* **Required work**
Transcribe the full listing below, word for word, without pictures.

------------------------

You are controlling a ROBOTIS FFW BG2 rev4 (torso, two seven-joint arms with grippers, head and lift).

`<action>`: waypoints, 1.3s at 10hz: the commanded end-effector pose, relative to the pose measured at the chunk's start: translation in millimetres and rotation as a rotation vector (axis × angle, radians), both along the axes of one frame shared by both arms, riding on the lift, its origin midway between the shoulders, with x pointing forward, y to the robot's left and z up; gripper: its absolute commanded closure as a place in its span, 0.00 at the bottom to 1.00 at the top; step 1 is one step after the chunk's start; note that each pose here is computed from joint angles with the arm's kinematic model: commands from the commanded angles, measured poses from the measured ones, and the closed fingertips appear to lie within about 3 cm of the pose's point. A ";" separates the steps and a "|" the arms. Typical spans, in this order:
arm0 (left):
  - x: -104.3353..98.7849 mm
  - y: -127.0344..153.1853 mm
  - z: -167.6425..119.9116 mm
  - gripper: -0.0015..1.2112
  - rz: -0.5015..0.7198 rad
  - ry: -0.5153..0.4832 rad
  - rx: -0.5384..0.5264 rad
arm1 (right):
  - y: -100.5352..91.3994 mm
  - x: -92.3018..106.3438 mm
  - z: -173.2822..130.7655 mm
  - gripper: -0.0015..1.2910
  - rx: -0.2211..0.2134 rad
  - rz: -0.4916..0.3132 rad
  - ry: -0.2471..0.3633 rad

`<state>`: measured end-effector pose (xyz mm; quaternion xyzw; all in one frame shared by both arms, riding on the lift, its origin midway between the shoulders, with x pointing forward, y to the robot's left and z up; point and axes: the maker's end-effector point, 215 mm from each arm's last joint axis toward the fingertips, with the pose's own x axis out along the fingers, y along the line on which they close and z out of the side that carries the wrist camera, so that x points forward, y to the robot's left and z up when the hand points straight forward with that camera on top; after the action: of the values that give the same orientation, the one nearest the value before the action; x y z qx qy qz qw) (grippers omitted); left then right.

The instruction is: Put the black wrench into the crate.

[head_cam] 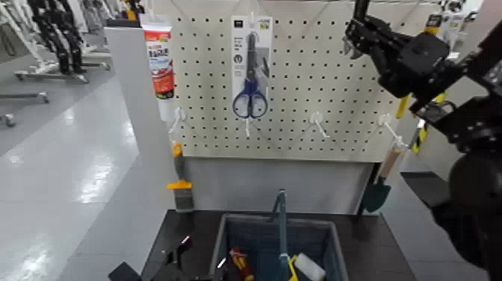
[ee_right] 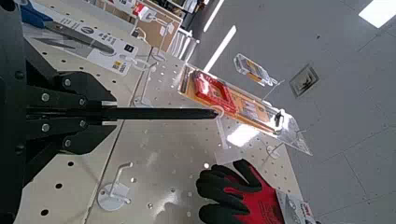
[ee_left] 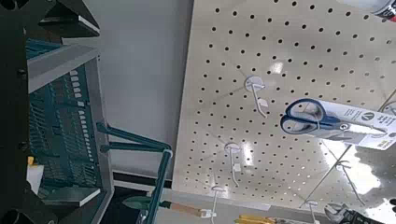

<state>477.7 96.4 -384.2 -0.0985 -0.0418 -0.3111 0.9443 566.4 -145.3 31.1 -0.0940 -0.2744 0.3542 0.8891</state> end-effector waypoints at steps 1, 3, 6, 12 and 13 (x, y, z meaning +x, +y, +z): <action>-0.2 -1.6 -0.8 0.09 -0.002 0.004 -0.001 | 10.6 -9.7 -29.8 0.86 0.042 0.020 0.070; -0.9 -3.4 -1.8 0.09 -0.002 0.007 -0.003 | 12.4 -14.3 -71.6 0.86 0.092 0.027 0.181; -0.6 -4.1 -1.3 0.09 0.000 0.006 -0.006 | 4.8 -14.8 -162.0 0.86 0.142 -0.001 0.403; -0.6 -6.0 -1.4 0.09 0.001 0.007 -0.008 | 2.6 -21.1 -264.7 0.86 0.169 -0.021 0.628; -0.9 -5.1 -1.7 0.09 0.003 0.007 -0.008 | 6.2 -24.4 -283.2 0.86 0.181 -0.017 0.667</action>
<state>477.1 91.1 -385.6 -0.1029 -0.0401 -0.3095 0.9445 544.1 -141.5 -242.3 0.0969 -0.0065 0.3322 0.9382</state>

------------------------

* **Answer space**
You are controlling a ROBOTIS FFW BG2 rev4 (torso, two seven-joint arms with grippers, head and lift).

`<action>`: waypoints, 1.3s at 10hz: the commanded end-effector pose, relative to the pose measured at the chunk's start: translation in millimetres and rotation as a rotation vector (axis × angle, radians), both along the axes of one frame shared by both arms, riding on the lift, its origin midway between the shoulders, with x pointing forward, y to the robot's left and z up; gripper: its absolute commanded closure as a place in its span, 0.00 at the bottom to 1.00 at the top; step 1 is one step after the chunk's start; note that each pose here is computed from joint angles with the arm's kinematic model: commands from the commanded angles, measured poses from the measured ones, and the closed fingertips appear to lie within about 3 cm of the pose's point. A ";" separates the steps and a "|" the arms. Typical spans, in this order:
arm0 (left):
  - x: -104.3353..98.7849 mm
  - y: -127.0344..153.1853 mm
  - z: -167.6425..119.9116 mm
  - gripper: -0.0015..1.2112
  - rz: -0.5015..0.7198 rad
  - ry: -0.5153..0.4832 rad
  - rx: -0.5384..0.5264 rad
arm1 (right):
  - y: -100.5352..91.3994 mm
  - x: -92.3018..106.3438 mm
  - z: -173.2822..130.7655 mm
  - gripper: -0.0015..1.2910
  - rx: -0.2211..0.2134 rad
  - rz: -0.4916..0.3132 rad
  - ry: -0.2471..0.3633 rad

`<state>`: measured end-effector pose (xyz mm; quaternion xyzw; all in one frame shared by both arms, riding on the lift, its origin midway between the shoulders, with x pointing forward, y to the robot's left and z up; point and axes: the maker's end-effector point, 215 mm from each arm's last joint axis toward the fingertips, with the pose's own x axis out along the fingers, y along the line on which they close and z out of the side that carries the wrist camera, so that x points forward, y to the robot's left and z up when the hand points straight forward with that camera on top; after the action: of the values that give the same orientation, the one nearest the value before the action; x y z qx qy qz qw) (grippers omitted); left then right.

The instruction is: Put the black wrench into the crate.

[head_cam] 
[ee_right] 
[ee_left] 

<state>477.7 96.4 -384.2 -0.0985 -0.0418 -0.3111 0.9443 566.4 -145.3 31.1 -0.0940 -0.2744 0.3542 0.8891</state> end-effector waypoints at steps 1, 3, 6, 12 and 13 (x, y, z meaning +x, +y, +z): <action>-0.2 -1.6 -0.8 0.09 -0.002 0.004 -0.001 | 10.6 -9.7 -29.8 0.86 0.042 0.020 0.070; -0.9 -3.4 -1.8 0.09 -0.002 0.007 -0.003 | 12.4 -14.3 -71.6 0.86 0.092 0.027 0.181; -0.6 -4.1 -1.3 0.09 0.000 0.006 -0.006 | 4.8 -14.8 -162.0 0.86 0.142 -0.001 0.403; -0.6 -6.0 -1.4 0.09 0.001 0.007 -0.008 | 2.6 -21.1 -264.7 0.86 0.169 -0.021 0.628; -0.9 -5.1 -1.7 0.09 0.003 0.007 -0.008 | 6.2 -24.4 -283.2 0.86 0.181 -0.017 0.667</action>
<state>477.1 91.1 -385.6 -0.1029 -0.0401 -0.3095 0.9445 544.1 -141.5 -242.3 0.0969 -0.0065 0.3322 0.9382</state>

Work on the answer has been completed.